Understanding Modernity by Münch Richard
Author:Münch, Richard
Language: eng
Format: epub
Publisher: Taylor & Francis (CAM)
Published: 2010-10-14T16:00:00+00:00
5.2.2 ‘Occidental rationalism’ as a perspective on modern society: Wealth creation and the determination of the price of labor in the field of tension between the economic, political, cultural and communal spheres
As is already the case when the law of value is used to explain general alienation in commodity production, the application of the labor theory of value in explaining the alienation of waged labor gives rise to misinterpretations of the basic structural problems in modern societies which are independent of the mode of production. The first weakness to become clear has to do with the application of the labor theory of value to labor itself, for in principle any level of wages can be made to agree with the theory, making it unsuitable for explaining either the tendency toward pauperization or the placing of an upper limit on wage levels by the need to maintain at least a minimal amount of capital self-expansion. The essence of this weakness is that Marx treats the quantity and quality of goods and services thought in a particular society to be necessary for maintaining the capacity to work as a matter depending on the culturally defined level of needs and hence having no immanent limit to it.41 It is only the principle of competition which actually sets those limits in that any owner of capital whose cost of reproducing labor power—i.e. wage costs—are so high as to produce losses and prevent further capital expansion will be eliminated from the market. This, however, means that one must have recourse to a subjective theory of value, in conjunction with the conditions governing the effects the complex network of expectations within market association can have under free competition, if one wants to explain Marx’s assumed law that the price of labor power may never reach a level at which capital expansion is no longer possible—i.e. which would allow no profitability.

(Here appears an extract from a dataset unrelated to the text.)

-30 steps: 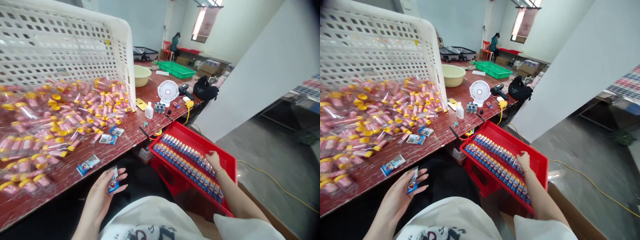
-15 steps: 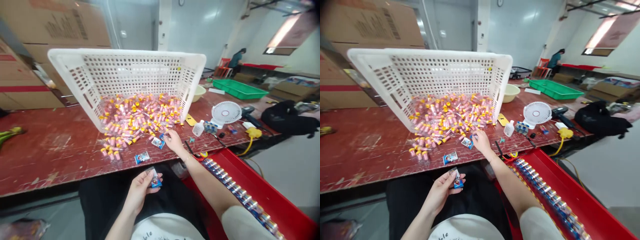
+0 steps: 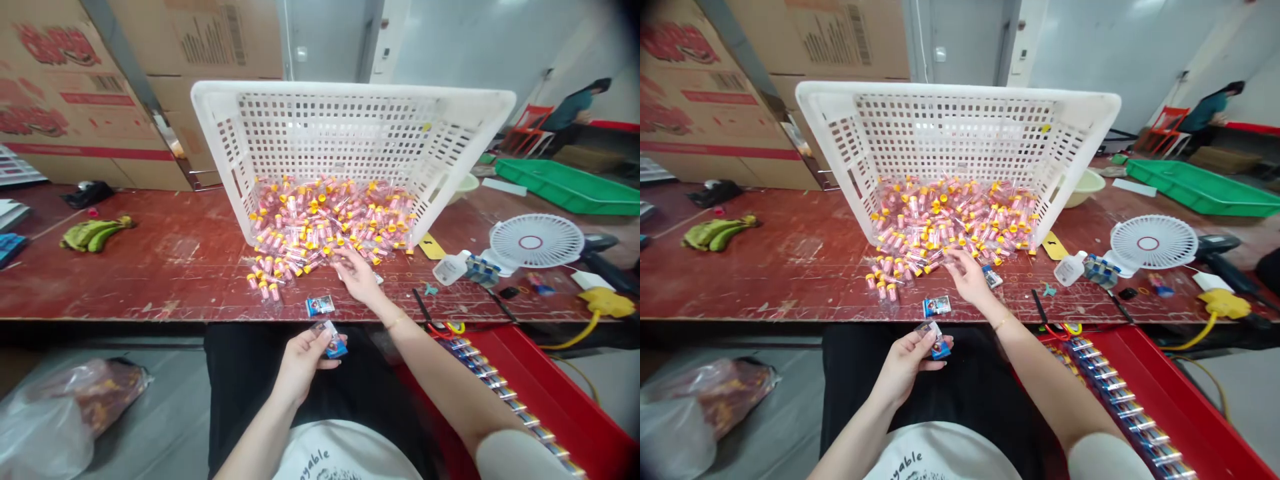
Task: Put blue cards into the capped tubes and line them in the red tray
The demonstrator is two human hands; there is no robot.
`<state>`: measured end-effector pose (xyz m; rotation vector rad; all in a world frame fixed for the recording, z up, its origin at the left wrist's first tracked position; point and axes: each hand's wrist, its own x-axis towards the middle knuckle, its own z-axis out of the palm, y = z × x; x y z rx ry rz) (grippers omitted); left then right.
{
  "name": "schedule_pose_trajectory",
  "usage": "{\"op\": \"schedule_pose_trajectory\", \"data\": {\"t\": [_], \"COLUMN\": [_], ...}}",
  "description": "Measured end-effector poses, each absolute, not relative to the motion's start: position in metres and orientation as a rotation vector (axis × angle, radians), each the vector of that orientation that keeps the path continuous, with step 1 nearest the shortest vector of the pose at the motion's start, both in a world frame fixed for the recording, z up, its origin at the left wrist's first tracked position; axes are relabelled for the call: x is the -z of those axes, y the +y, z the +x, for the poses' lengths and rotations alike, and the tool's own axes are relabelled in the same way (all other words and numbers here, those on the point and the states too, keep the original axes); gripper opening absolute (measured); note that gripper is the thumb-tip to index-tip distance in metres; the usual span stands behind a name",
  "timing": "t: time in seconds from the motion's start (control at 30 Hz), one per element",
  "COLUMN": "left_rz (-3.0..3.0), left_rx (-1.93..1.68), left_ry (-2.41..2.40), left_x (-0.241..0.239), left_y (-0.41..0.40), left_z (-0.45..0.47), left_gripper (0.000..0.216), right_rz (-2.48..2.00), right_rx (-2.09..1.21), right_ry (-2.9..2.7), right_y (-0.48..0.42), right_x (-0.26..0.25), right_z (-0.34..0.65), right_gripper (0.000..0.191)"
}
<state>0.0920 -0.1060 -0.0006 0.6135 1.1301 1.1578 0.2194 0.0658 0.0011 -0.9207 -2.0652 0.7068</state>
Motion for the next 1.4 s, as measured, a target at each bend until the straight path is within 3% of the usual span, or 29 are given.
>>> {"op": "schedule_pose_trajectory", "data": {"t": [0.1,0.17,0.4,0.57,0.7,0.9,1.13,1.2,1.3,1.4], "left_rz": [0.66,0.667,0.794,0.946,1.04,0.886,0.475,0.385,0.276,0.261], "left_rx": [-1.156,-1.157,-1.237,-1.211,-1.175,-1.173,-0.987,-1.002,-1.042,-1.062], "left_ry": [1.124,1.121,1.147,1.186,1.252,1.148,0.811,0.772,0.799,0.808], "left_x": [-0.002,-0.004,-0.012,-0.017,-0.011,-0.009,-0.01,-0.01,-0.011,-0.012], "left_y": [-0.107,-0.108,-0.11,-0.114,-0.114,-0.111,-0.112,-0.107,-0.1,-0.095], "left_z": [0.096,0.099,0.107,0.108,0.109,0.109,0.119,0.122,0.126,0.13], "left_gripper": [0.035,0.032,0.024,0.025,0.026,0.03,0.028,0.026,0.024,0.022], "right_rz": [-0.807,-0.796,-0.827,-0.834,-0.85,-0.798,-0.76,-0.719,-0.801,-0.967], "right_rx": [-1.312,-1.47,-1.216,-1.227,-1.15,-1.519,-1.74,-1.705,-1.473,-1.2], "right_ry": [-1.727,-1.627,-1.731,-1.782,-1.961,-1.782,-1.537,-1.672,-1.834,-1.873], "right_y": [0.028,0.006,-0.026,-0.034,-0.036,-0.032,-0.047,-0.059,-0.079,-0.091], "right_x": [-0.019,-0.03,-0.06,-0.071,-0.075,-0.059,-0.015,-0.009,-0.004,0.001], "right_z": [0.24,0.253,0.279,0.28,0.277,0.269,0.271,0.274,0.274,0.269], "right_gripper": [0.038,0.033,0.021,0.034,0.032,0.04,0.027,0.043,0.087,0.097]}}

Here again the labor theory of value proves inadequate for the explanation Marx is aiming at.42 Accordingly, Marx repeatedly deviated from the labor theory of value to resort to a supply-and-demand theorem.43
The labor theory of value is also misleading as an explanation for the creation of value. Value creation, by which one should understand the availability of more goods and services in a society at a point in time t2 than were available at an earlier point t1, is not simply dependent on the labor input at t1; rather, the essential point is that at t 1 more goods and services were being produced than were being consumed. The greater the amounts being saved and converted into investment in capital goods at t1, the higher the rate of value creation in the period to t2. The level of wages within an enterprise not fully matching the sale proceeds of the commodities produced is a necessary precondition for the creation of value, but it is not the only one. The rate of value creation, whether in single enterprises or in the economy as a whole, is reduced by production costs of any kind, and conversely raised by any cost savings.